# Problem
Leave out the images; return the rest of the data exactly.

>>>

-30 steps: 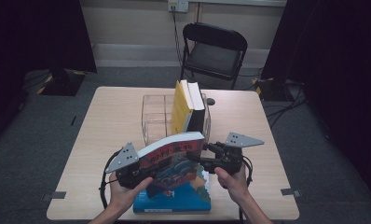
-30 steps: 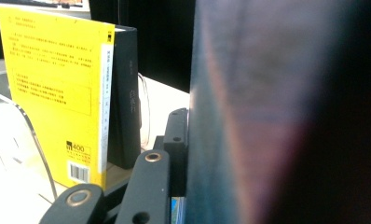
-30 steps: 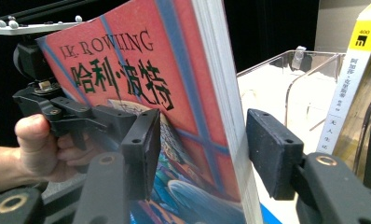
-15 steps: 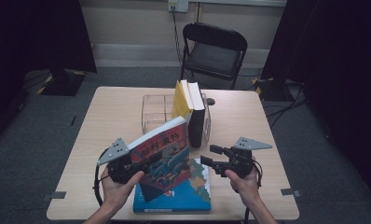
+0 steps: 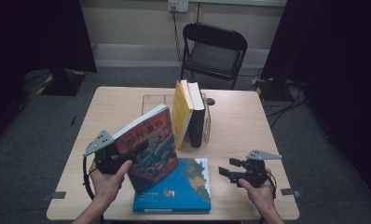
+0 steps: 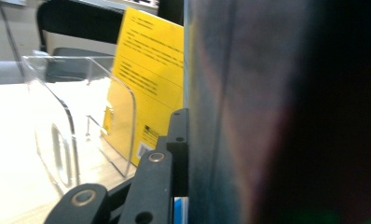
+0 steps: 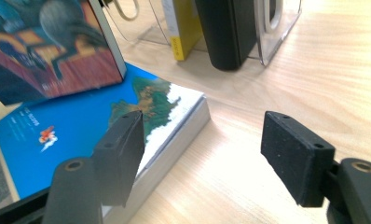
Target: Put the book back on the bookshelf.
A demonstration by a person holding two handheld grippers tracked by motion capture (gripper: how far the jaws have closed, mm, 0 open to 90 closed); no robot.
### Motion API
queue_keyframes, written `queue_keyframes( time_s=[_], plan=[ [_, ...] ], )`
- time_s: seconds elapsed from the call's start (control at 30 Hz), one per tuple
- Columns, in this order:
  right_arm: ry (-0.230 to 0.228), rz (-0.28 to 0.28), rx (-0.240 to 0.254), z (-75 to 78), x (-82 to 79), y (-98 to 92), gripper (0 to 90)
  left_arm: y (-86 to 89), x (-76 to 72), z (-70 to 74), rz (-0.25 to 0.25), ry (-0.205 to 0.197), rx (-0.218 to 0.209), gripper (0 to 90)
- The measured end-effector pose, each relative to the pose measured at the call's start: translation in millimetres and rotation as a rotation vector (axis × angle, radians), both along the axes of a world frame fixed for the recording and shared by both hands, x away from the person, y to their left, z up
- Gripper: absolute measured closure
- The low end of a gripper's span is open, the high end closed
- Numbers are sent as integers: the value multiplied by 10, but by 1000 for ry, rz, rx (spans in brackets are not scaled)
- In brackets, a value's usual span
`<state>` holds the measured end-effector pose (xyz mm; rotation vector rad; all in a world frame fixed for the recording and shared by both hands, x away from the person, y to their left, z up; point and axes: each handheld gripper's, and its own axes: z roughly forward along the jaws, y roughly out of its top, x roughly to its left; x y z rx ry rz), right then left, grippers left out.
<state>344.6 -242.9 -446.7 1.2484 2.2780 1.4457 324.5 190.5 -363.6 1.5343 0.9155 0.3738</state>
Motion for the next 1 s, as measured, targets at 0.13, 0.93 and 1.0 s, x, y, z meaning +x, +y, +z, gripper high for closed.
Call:
queue_keyframes(
  time_s=[0.13,0.93,1.0],
  plan=[
    [12,-9,-45,-56,56,40,289,-54,49,39,46,-7,-8,747],
    [77,-20,-272,-434,196,178,174,-400,381,38,199,-22,64,747],
    [57,-20,-288,-446,187,199,172,-416,417,30,212,-7,51,747]
  ],
)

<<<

# Exercise response
-30 steps: 
-30 steps: 
-30 steps: 
-15 steps: 
+0 steps: 
+0 steps: 
+0 steps: 
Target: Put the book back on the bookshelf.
A demonstration by a person holding two handheld grippers tracked by motion capture (gripper: how far the jaws have closed, mm, 0 open to 90 closed); no robot.
### Motion API
queue_keyframes, written `queue_keyframes( time_s=[_], plan=[ [_, ...] ], )`
- time_s: seconds elapsed from the call's start (control at 30 Hz), one per tuple
- Columns, in this order:
  right_arm: ry (-0.230 to 0.228), rz (-0.28 to 0.28), rx (-0.240 to 0.254), z (-75 to 78), x (-82 to 79), y (-98 to 92), gripper (0 to 90)
  left_arm: y (-86 to 89), x (-76 to 72), z (-70 to 74), rz (-0.25 to 0.25), ry (-0.205 to 0.197), rx (-0.218 to 0.209), gripper (0 to 90)
- The measured end-effector pose, each relative to the pose measured at the call's start: translation in millimetres and rotation as a rotation vector (axis × angle, radians), both along the axes of a world frame fixed for the recording and shared by both hands, x away from the person, y to their left, z up
- Gripper: absolute measured closure
- The low end of a gripper's span is open, the high end closed
- Numbers are sent as integers: the value multiplied by 10, but by 1000 for ry, rz, rx (spans in brackets are not scaled)
- In brackets, a value's usual span
`<state>` holds the measured end-effector pose (xyz mm; rotation vector rad; all in a world frame fixed for the recording and shared by both hands, x away from the person, y to their left, z up; point and axes: each handheld gripper's, and its own axes: z roughly forward along the jaws, y roughly out of its top, x roughly to its left; x y z rx ry rz), right then left, grippers left out.
<state>344.6 -242.9 -446.7 1.2484 2.2780 1.4457 324.5 190.5 -363.6 1.5343 0.9155 0.3738</state>
Motion for the next 1 s, as measured, targets at 0.13, 0.93 and 1.0 s, x, y, z meaning +x, +y, +z, gripper high for closed.
Call:
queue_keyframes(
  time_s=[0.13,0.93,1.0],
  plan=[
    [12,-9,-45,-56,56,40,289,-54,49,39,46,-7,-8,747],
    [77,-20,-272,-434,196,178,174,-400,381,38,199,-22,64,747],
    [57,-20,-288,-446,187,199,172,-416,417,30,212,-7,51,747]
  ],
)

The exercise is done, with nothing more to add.